[TASK STATEMENT] Write out every entry in full. Leave nothing out.

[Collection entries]
- - -

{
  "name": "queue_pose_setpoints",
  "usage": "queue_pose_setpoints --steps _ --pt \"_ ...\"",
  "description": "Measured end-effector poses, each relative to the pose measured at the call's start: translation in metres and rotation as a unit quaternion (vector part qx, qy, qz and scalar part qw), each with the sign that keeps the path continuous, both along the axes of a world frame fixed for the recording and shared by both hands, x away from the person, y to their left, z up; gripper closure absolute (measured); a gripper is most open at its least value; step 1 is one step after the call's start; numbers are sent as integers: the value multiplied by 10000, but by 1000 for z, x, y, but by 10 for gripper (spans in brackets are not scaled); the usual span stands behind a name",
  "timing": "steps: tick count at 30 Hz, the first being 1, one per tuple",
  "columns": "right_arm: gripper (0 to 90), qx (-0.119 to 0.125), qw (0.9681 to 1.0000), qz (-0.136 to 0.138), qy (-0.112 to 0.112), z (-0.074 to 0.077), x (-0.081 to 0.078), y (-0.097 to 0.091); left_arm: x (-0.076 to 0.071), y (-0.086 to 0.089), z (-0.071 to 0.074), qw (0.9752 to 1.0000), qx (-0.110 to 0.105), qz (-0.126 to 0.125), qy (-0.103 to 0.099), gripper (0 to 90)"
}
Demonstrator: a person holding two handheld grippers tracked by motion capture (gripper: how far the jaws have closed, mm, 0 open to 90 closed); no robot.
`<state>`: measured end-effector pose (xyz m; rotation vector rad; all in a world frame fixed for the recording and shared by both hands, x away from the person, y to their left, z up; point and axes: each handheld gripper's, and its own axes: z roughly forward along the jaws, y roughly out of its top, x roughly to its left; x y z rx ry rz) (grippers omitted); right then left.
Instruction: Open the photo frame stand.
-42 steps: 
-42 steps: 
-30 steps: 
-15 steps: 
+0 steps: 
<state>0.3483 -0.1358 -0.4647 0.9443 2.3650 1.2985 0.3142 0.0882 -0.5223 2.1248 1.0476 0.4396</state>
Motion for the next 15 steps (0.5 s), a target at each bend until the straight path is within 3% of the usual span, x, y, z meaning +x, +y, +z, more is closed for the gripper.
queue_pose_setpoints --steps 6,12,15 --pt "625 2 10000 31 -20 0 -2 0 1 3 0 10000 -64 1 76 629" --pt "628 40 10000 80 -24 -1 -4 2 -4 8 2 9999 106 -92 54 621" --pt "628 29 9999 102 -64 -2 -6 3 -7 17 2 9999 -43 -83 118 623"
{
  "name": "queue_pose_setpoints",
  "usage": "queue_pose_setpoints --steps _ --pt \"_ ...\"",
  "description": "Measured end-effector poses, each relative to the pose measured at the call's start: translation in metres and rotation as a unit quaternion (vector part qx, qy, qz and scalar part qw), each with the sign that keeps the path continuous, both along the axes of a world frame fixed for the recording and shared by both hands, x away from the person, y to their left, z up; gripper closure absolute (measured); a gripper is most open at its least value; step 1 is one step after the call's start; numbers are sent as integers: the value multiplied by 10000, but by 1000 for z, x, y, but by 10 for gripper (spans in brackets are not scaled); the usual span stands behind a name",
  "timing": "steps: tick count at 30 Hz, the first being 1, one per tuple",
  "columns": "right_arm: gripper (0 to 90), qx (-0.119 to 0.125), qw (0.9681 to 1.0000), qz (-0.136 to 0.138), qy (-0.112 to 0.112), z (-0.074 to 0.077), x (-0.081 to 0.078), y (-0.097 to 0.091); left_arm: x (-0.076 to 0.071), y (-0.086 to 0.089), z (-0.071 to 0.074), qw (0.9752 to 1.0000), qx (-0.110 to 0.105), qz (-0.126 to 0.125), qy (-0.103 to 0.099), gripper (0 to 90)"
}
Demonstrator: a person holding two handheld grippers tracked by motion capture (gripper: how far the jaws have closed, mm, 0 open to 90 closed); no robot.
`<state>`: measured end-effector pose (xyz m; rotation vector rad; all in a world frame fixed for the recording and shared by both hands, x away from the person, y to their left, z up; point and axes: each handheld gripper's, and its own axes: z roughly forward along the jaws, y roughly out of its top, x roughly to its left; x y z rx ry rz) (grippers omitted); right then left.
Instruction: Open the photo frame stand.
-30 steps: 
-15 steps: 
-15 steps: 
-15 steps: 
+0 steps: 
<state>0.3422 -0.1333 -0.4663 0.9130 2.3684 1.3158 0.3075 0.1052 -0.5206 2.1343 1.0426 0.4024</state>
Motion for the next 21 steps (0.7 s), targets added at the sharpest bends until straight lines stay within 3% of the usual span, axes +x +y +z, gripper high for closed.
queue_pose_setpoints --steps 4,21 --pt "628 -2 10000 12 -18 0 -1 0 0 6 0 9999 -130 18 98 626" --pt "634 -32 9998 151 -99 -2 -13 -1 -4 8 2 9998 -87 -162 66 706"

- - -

[ANSWER TO THIS PROBLEM]
{
  "name": "queue_pose_setpoints",
  "usage": "queue_pose_setpoints --steps _ --pt \"_ ...\"",
  "description": "Measured end-effector poses, each relative to the pose measured at the call's start: translation in metres and rotation as a unit quaternion (vector part qx, qy, qz and scalar part qw), each with the sign that keeps the path continuous, both along the axes of a world frame fixed for the recording and shared by both hands, x away from the person, y to their left, z up; gripper closure absolute (measured); a gripper is most open at its least value; step 1 is one step after the call's start; numbers are sent as integers: the value multiplied by 10000, but by 1000 for z, x, y, but by 10 for gripper (spans in brackets are not scaled); the usual span stands behind a name",
  "timing": "steps: tick count at 30 Hz, the first being 1, one per tuple",
  "columns": "right_arm: gripper (0 to 90), qx (-0.119 to 0.125), qw (0.9681 to 1.0000), qz (-0.136 to 0.138), qy (-0.112 to 0.112), z (-0.074 to 0.077), x (-0.081 to 0.078), y (-0.097 to 0.091); left_arm: x (-0.076 to 0.071), y (-0.086 to 0.089), z (-0.071 to 0.074), qw (0.9752 to 1.0000), qx (-0.110 to 0.105), qz (-0.126 to 0.125), qy (-0.103 to 0.099), gripper (0 to 90)"
}
Demonstrator: a person holding two handheld grippers tracked by motion capture (gripper: how far the jaws have closed, mm, 0 open to 90 closed); no robot.
`<state>`: measured end-effector pose (xyz m; rotation vector rad; all in a world frame fixed for the recording and shared by both hands, x away from the person, y to their left, z up; point and axes: each handheld gripper's, and its own axes: z roughly forward along the jaws, y roughly out of its top, x roughly to its left; x y z rx ry rz) (grippers omitted); right then left.
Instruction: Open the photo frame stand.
-42 steps: 
-42 steps: 
-30 steps: 
-15 steps: 
+0 steps: 
<state>0.3483 -0.1358 -0.4647 0.9443 2.3650 1.2985 0.3142 0.0882 -0.5223 2.1248 1.0476 0.4396</state>
Motion for the next 15 steps (0.5 s), a target at each bend until the straight path is within 3% of the usual span, x, y, z meaning +x, +y, +z, more is closed for the gripper.
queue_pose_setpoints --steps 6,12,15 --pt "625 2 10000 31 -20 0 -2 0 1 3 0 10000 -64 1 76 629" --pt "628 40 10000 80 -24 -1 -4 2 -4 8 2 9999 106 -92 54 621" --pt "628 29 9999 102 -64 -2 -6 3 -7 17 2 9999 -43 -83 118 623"
{
  "name": "queue_pose_setpoints",
  "usage": "queue_pose_setpoints --steps _ --pt \"_ ...\"",
  "description": "Measured end-effector poses, each relative to the pose measured at the call's start: translation in metres and rotation as a unit quaternion (vector part qx, qy, qz and scalar part qw), each with the sign that keeps the path continuous, both along the axes of a world frame fixed for the recording and shared by both hands, x away from the person, y to their left, z up; gripper closure absolute (measured); a gripper is most open at its least value; step 1 is one step after the call's start; numbers are sent as integers: the value multiplied by 10000, but by 1000 for z, x, y, but by 10 for gripper (spans in brackets are not scaled); the usual span stands behind a name",
  "timing": "steps: tick count at 30 Hz, the first being 1, one per tuple",
  "columns": "right_arm: gripper (0 to 90), qx (-0.119 to 0.125), qw (0.9681 to 1.0000), qz (-0.136 to 0.138), qy (-0.112 to 0.112), z (-0.074 to 0.077), x (-0.081 to 0.078), y (-0.097 to 0.091); left_arm: x (-0.076 to 0.071), y (-0.086 to 0.089), z (-0.071 to 0.074), qw (0.9752 to 1.0000), qx (-0.110 to 0.105), qz (-0.126 to 0.125), qy (-0.103 to 0.099), gripper (0 to 90)"
}
Demonstrator: a person holding two handheld grippers tracked by motion capture (gripper: how far the jaws have closed, mm, 0 open to 90 closed); no robot.
`<state>`: measured end-effector pose (xyz m; rotation vector rad; all in a world frame fixed for the recording and shared by both hands, x away from the person, y to their left, z up; point and axes: each handheld gripper's, and its own axes: z roughly forward along the jaws, y roughly out of its top, x roughly to its left; x y z rx ry rz) (grippers omitted); right then left.
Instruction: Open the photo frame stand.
-30 steps: 
-15 steps: 
-15 steps: 
-15 steps: 
+0 steps: 
<state>0.3422 -0.1333 -0.4663 0.9130 2.3684 1.3158 0.3075 0.1052 -0.5206 2.1343 1.0426 0.4024</state>
Motion for the next 21 steps (0.7 s), targets added at the sharpest bends until straight lines stay within 3% of the usual span, axes +x +y +z, gripper high for closed.
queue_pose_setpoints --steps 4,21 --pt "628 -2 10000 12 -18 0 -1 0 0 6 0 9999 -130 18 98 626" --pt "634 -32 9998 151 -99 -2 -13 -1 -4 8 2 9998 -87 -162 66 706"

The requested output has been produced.